For unions affiliated to the Labour Party, including the FBU, there are additional forums for this co-ordination.
Alongside that, our support for initiatives such as the Together alliance and projects like Strike Map strengthens collective action. Joint work makes all unions stronger and shows workers that our movement is united, relevant and powerful — something worth being part of.
Across the fire and rescue service, as in much of the public sector, 14 years of austerity and decades of neoliberal cuts to spending and regulation have left services weakened and communities less safe. We are entering a period of intensified struggle ourselves.
Last month in Oxfordshire, our whole union came together to support comrades balloting against further cuts — on top of the 12,000 firefighter posts lost since 2010 — cuts that we and the fire chiefs have said threaten public safety. Oxfordshire firefighters are now balloting to reject these cuts.

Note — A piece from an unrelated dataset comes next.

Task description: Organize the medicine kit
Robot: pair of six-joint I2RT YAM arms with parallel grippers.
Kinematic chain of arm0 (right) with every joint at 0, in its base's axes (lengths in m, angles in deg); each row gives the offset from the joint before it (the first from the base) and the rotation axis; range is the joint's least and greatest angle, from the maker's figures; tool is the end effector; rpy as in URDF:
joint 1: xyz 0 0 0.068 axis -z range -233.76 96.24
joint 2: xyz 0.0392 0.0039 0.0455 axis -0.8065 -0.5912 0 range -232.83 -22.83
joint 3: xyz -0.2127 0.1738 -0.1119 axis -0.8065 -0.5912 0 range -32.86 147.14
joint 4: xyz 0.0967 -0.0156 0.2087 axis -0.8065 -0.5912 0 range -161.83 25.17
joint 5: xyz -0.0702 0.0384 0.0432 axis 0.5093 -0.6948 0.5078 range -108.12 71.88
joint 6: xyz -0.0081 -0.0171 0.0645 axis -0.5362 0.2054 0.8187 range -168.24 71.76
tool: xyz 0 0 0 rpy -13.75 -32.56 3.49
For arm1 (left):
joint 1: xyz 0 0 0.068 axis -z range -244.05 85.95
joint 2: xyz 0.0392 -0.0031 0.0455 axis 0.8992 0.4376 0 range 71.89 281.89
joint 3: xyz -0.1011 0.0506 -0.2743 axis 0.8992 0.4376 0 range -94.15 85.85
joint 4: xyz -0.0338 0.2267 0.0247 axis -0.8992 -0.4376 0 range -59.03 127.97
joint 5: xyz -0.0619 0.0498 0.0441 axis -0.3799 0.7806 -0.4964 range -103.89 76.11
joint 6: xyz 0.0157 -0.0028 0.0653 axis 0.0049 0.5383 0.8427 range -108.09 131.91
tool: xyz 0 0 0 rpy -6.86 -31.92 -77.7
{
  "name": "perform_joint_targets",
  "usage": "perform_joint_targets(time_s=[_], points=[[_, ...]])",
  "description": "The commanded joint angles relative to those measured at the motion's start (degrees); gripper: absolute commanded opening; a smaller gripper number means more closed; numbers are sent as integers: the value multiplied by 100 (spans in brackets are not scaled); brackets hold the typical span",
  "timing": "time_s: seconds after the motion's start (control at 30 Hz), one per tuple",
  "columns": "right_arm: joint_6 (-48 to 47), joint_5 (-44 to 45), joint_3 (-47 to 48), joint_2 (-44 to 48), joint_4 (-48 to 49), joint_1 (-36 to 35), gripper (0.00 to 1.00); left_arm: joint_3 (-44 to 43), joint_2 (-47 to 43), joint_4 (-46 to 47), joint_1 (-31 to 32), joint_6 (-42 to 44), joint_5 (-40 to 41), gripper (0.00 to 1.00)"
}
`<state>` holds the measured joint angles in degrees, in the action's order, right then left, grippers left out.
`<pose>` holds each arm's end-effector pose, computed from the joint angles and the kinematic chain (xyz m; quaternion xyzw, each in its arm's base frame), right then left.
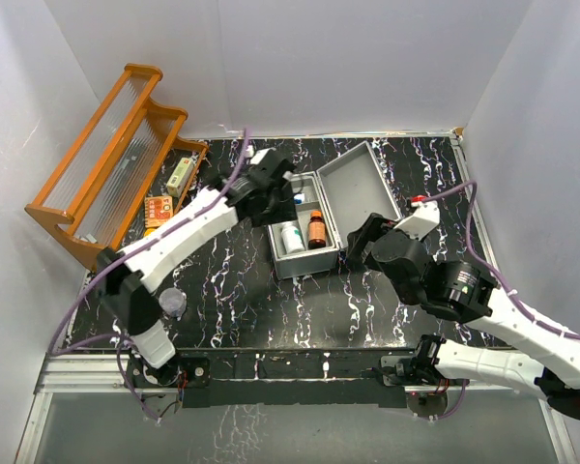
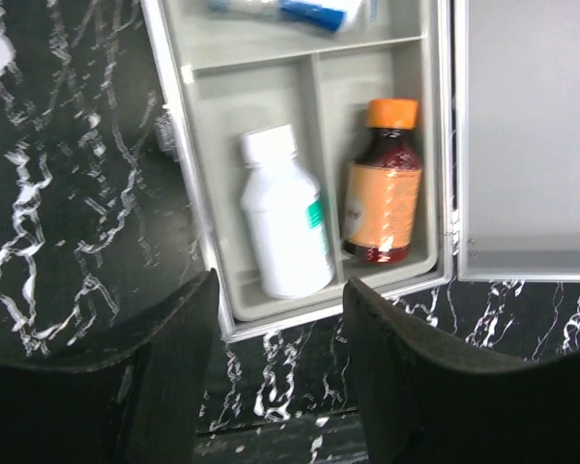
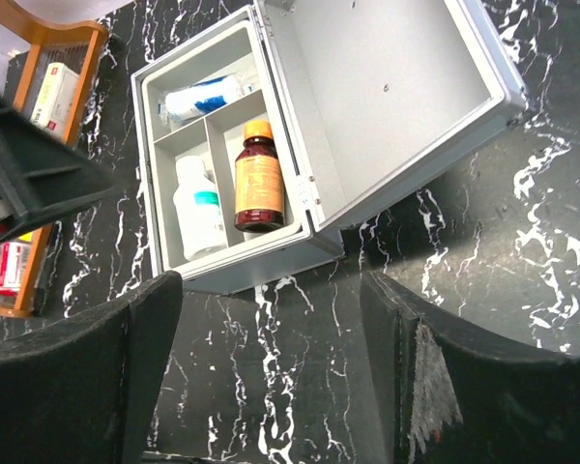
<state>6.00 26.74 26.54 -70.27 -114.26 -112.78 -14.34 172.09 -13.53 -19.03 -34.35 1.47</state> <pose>0.0883 0.0736 0.3604 0.1340 0.8352 0.1534 0.5108 0.2652 -0.2452 0.3591 -0.0541 0.9351 -0.1453 0.3185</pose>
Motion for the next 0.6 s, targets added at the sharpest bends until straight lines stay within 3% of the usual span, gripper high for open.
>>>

Through our national Cuts Kill campaign, we will need the full strength of our movement behind us — and the solidarity we have shown to others over the past year returned with equal determination and force. Our own longest national strike, in 1977-78, lasted nine weeks — far shorter than the disputes mentioned above — yet it came at enormous cost, with many firefighters forced to claim state benefits to survive. But that sacrifice mattered. The strike secured a pay formula that delivered sustained wage growth for the next 25 years, proving that even the hardest struggles can win gains that shape a generation.
In moments of crisis, organisation creates opportunity. This period offers the chance to renew our movement through action that delivers real results — not managed decline or cosmetic adjustments to failure.
We call on the movement to recognise, applaud and celebrate the epic struggle of the phlebotomists, and to channel that energy into organising at work and building workplaces capable of taking strike action.
There may be setbacks; there may be only partial victories. But it is only through this level of militant, collective struggle that workers create the conditions to win. It cannot be a fear of not winning a dispute or partial victory that stop us taking meaningful strike action.
We call on the entire movement to follow the example of the Gloucestershire phlebotomists: take a stand, take action, and stand in solidarity with striking workers everywhere.